同时听见了陈斐背后一起一伏的各种从五官里挤出来的声音,两个人都抱着胳膊,眼神幽怨。
李川:陈斐学长不爱我了......
陆扬:这家伙又是从哪里冒出来的?
陈斐看着汤梨半秒,这才想起手里已经被捏得不成样的一塑料袋小金鱼,笑了下,递过去,“这个送给你,考试顺利。”
陆扬看见汤梨笑着接过小金鱼,眼睛都直了,幽怨地小眼神移开不知道该放在哪里,又舍不得打断两个人,拽着还想等两个人说完话凑上去的李川转身就走。
“谢谢。”
汤梨看见陆扬拽着李川离开的背影,又回过神,看了看手中的小金鱼,又看了看陈斐,低头笑了下说,“很意外,我没想到你会回来做演讲。”
陈斐看见汤梨半天回不过来的眼神,眼神闪躲了下,一口气吸到底,叉了叉腰看了眼别处,无奈地笑,“那有什么办法,谁让我有个侄子真不让人省心。”
汤梨知道陈斐说的是陆扬,看着陈斐脸上生动的笑容不自觉地也笑了起来,还想说什么,陈斐忽然靠近一步。
陈斐垂头看着汤梨,却感受到汤梨小步地自觉后挪了一步。
陈斐感受到汤梨一如既往地防备感,她依然没有改变,还是那个独自绽放的白玉兰。可她向陆扬打开了那一道心墙。
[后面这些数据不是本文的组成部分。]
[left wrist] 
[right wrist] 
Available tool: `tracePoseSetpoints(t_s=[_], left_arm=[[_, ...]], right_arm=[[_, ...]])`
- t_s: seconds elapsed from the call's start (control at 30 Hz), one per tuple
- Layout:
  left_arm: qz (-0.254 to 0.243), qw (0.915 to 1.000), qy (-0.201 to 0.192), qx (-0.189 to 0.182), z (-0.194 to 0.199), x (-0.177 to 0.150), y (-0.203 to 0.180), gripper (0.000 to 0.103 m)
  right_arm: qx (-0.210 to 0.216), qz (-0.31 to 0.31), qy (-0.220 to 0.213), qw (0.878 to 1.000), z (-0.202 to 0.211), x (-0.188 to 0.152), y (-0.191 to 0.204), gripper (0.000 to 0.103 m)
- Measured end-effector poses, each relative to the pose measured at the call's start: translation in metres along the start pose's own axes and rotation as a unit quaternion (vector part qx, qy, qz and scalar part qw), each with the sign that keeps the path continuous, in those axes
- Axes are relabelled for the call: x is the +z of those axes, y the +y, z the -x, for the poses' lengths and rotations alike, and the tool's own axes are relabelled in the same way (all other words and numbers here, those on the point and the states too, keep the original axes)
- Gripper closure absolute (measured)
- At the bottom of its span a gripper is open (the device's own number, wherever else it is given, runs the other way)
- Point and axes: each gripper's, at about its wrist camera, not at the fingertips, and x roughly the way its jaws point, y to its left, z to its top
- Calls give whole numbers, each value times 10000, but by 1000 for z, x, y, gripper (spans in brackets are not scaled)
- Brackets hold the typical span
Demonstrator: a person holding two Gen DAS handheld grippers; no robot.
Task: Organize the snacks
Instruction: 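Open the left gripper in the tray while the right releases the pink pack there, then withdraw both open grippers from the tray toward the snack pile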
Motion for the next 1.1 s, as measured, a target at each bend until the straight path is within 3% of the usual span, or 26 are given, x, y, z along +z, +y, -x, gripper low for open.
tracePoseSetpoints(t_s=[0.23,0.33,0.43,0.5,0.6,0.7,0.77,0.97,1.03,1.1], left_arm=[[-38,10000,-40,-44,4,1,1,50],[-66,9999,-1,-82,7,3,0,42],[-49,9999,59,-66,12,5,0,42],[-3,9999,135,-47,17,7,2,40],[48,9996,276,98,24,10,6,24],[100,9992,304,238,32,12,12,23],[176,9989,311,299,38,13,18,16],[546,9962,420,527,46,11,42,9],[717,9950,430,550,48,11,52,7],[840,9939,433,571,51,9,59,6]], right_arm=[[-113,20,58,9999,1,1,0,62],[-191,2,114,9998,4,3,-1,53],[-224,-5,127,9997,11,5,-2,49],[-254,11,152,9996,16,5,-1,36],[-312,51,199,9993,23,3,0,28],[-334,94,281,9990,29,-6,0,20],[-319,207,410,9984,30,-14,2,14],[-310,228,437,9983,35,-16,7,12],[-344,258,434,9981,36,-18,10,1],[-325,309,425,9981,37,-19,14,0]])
那一道,他曾经很多次觉得和汤梨很像的心墙,曾经以为只有相似的人才能互相吸引,可事实却是在汤梨会配合陆扬开玩笑,愿意和陆扬幼稚地一来一回斗嘴,从看见两个人互相戳脸颊的亲密动作开始,她的心墙已经被陆扬打开了。
陈斐忽然撤步,自顾自抿唇笑了下,说,“不打扰了,我去准备准备。”
他从来不觉得自己是个胆小的懦夫,只是在某一刻忽然发现自己并不是男主剧本,于是他决定提早收场。而在将来某一天,他一定会遇到属于自己的人生剧本。
那天放学,陆扬特地甩开李川,追上来和汤梨坐同一班公交车,一路上都瞪着这几只小鱼,嘴里念念有词。
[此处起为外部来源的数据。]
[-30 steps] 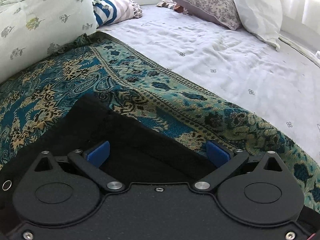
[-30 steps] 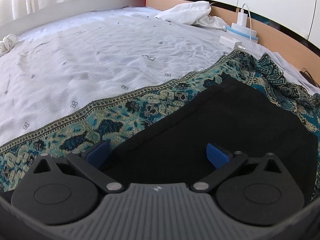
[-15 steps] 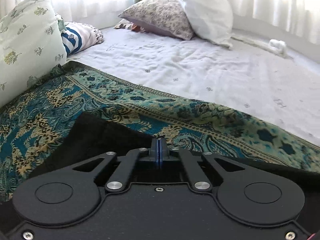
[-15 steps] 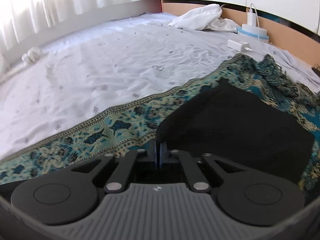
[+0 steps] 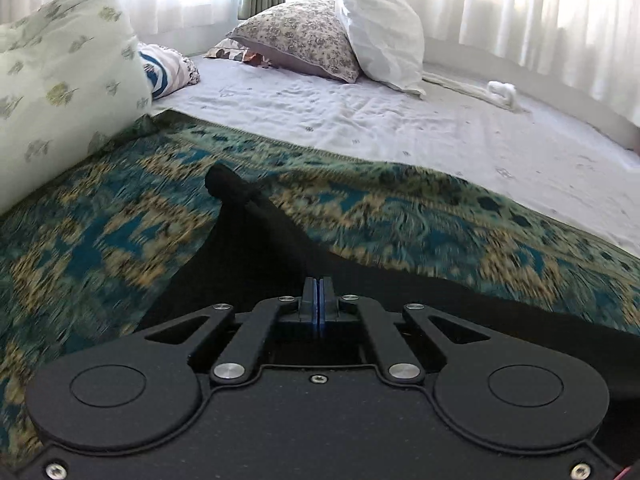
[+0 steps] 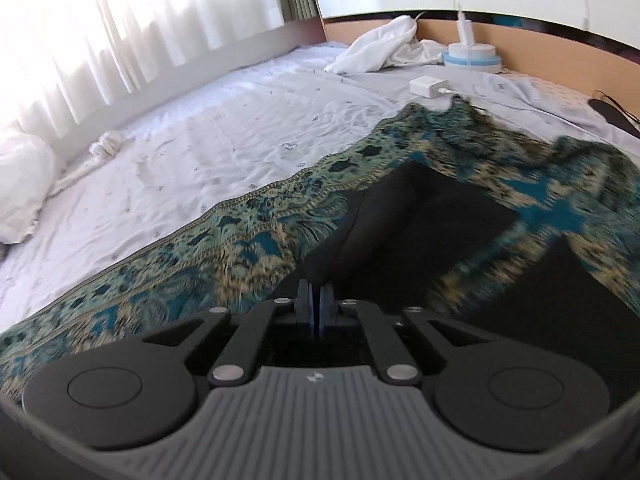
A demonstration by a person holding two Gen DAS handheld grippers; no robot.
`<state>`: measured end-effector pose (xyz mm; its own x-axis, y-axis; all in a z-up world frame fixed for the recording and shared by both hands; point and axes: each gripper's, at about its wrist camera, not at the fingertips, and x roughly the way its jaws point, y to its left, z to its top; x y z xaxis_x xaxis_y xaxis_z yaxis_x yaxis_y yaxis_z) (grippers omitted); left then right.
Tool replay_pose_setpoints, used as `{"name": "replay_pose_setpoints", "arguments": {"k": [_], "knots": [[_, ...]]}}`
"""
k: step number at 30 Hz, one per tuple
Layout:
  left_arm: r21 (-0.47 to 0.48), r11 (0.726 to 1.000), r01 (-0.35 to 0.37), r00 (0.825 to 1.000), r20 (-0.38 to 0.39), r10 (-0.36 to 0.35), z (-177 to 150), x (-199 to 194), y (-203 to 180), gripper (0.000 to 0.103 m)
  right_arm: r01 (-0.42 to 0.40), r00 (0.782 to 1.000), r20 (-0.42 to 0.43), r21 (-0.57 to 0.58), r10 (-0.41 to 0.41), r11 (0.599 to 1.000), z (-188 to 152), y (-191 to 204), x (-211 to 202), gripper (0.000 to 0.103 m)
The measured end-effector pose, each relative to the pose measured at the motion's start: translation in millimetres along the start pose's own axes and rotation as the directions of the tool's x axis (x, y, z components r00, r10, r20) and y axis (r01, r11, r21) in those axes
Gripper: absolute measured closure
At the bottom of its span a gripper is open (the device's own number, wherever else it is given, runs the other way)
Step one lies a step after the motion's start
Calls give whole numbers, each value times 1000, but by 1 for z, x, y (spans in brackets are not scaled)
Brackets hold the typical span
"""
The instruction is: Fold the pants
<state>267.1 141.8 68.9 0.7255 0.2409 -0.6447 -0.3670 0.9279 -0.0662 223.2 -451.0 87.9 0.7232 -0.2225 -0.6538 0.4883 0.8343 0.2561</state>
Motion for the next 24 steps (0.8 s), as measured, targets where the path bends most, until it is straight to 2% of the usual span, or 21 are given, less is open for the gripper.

汤梨哭笑不得,就是不知道有什么好看的,最后实在不忍心才从陆扬手里抢走小鱼。
半天没听见陆扬说话,恍然回头忽然看见他抱着胳膊脸颊气鼓鼓地看着窗外,一副哄也哄不好的样子。
汤梨不知道什么时候学上了陆扬那套哄人的方法,歪着脑袋凑过去看脸,一边抛出一堆问题。
“你,生气啦?”
“......”
“你吃醋啦?”
“......”
汤梨嘴角向下撇了撇才好不容易憋住笑,一只手抓住一袋鱼,只好用另一只手,伸出一根手指,戳了戳他抱着的胳膊,“好啦好啦~”
后来陆扬也没说话,默默到站下了车。汤梨知道陆扬不会真的因为这样的事情生气,不过是对亲近的人可以漫无目的地耍小脾气,可以抱着手鼓起脸颊等着人哄。
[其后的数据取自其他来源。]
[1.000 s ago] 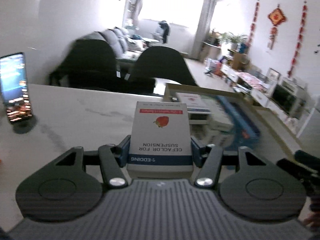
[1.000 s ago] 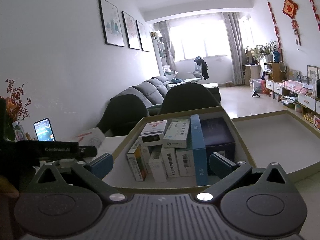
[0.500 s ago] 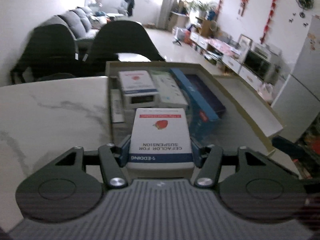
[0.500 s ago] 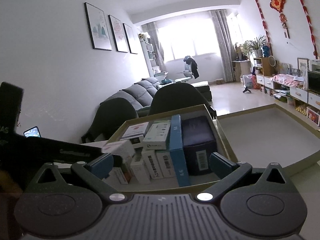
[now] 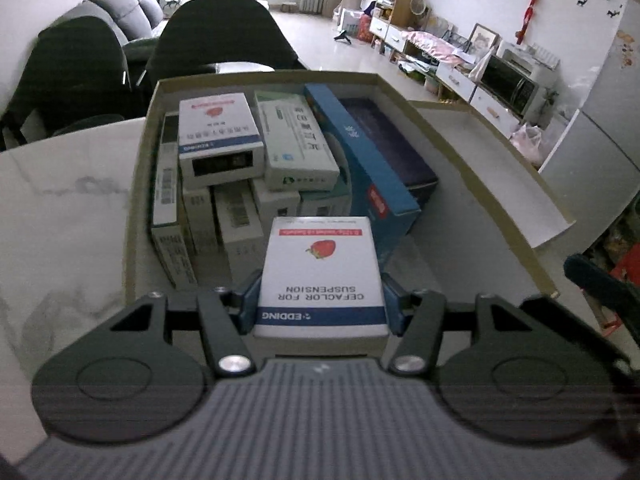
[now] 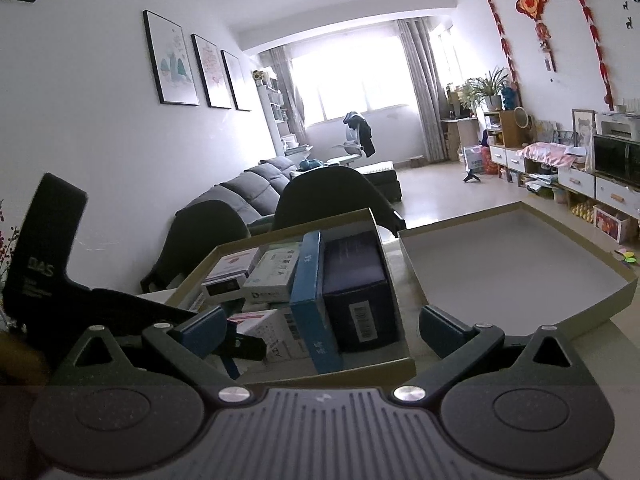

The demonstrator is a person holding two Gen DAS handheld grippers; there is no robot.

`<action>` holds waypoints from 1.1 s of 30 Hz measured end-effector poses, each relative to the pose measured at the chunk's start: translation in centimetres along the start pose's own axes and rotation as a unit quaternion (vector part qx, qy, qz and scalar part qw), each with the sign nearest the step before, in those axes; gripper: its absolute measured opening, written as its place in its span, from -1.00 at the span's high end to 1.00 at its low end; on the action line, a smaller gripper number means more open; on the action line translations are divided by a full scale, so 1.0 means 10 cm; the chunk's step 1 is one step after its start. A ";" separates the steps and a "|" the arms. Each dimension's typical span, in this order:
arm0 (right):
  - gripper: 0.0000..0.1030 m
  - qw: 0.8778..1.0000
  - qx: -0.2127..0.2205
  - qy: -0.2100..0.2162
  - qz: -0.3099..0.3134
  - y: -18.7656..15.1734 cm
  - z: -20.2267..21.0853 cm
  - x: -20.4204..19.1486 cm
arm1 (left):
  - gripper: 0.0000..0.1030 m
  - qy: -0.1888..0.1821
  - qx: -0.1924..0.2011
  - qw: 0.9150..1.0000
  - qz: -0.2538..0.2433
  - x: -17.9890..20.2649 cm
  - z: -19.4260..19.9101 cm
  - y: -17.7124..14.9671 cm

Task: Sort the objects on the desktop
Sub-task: 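Lift the second Cefaclor box with the left gripper and carry it over the cardboard box, then lower the Cefaclor box into the cardboard box and open the left gripper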

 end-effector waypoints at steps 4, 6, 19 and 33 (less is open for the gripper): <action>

李川经常拉过汤梨小小吐槽陆扬,是个幼稚加中二病的人,小的时候就一家一户地去敲门,挨个求人家家长放行出去玩……印象最深的一次呢,是带着整个小区的人拿上水枪列队在马路边,见到了警察要敬礼,遇到老奶奶要扶,最后竟然被北川早报拍上了报纸!
汤梨跟在陆扬身后,回家的那条小巷子路灯总是一晃一晃的,少年走过一盏亮起一盏。
她微微低头,又忽然想起李川忽然说的话,
“很奇怪啊,陆哥小时候成绩不好的,甚至还因为总是考不及格被他妈妈,啊,就是美玲,大家都知道的哈,美玲抄着个锅铲子还戴着围裙呢,就这么从篮球场上给他拎着脖子一路骂回家,整个街坊邻居都看见了。”
“但就是不知道怎么了,不知道从什么时候开始,陆哥那聪明花啪一下就开了。也不打球了,不玩滑板了,每天学到太阳升起来,成绩一路飞涨,还成了中考数学单科状元。”
眼前少年单肩背着轻飘飘的单肩包,可从来没人知道他的肩膀上也曾经抗着多少重量。
汤梨刻意放慢了脚步,看着陆扬先拐过弯消失在街角,眼里的光闪了闪。
“干什么呢?还不跟上?”
汤梨才刚低下头,就听见陆扬明朗的声音在无人的老街空空荡荡地传到耳朵里。
路灯光下,少年眼眸明亮,笑容明媚地倒退了几步,从巷角露出个脑袋。
汤梨迅速眨了眨眼,掩藏住如潮水般的情绪,小跑两步跟了上去。
番外*
陈斐送的小金鱼在第三天的时候都莫名其妙翻肚皮了。
陈霞很喜欢那几条小鱼来着,汤梨带回家那天晚上还特地给选了个碎花玻璃杯装着。
汤梨拆开塑料袋的时候,无意间看见了塑料袋口不成样的墨迹,可惜字迹已经被捏得很模糊。
心口慢慢被潮水填满,汤梨后脑勺嗡嗡响,一瞬间竟然不知道该怎么面对。
最后塑料袋被陈霞抽走,丢进了垃圾桶。
汤梨只是看着,默默地记在心里,决定替他继续保守着这个秘密。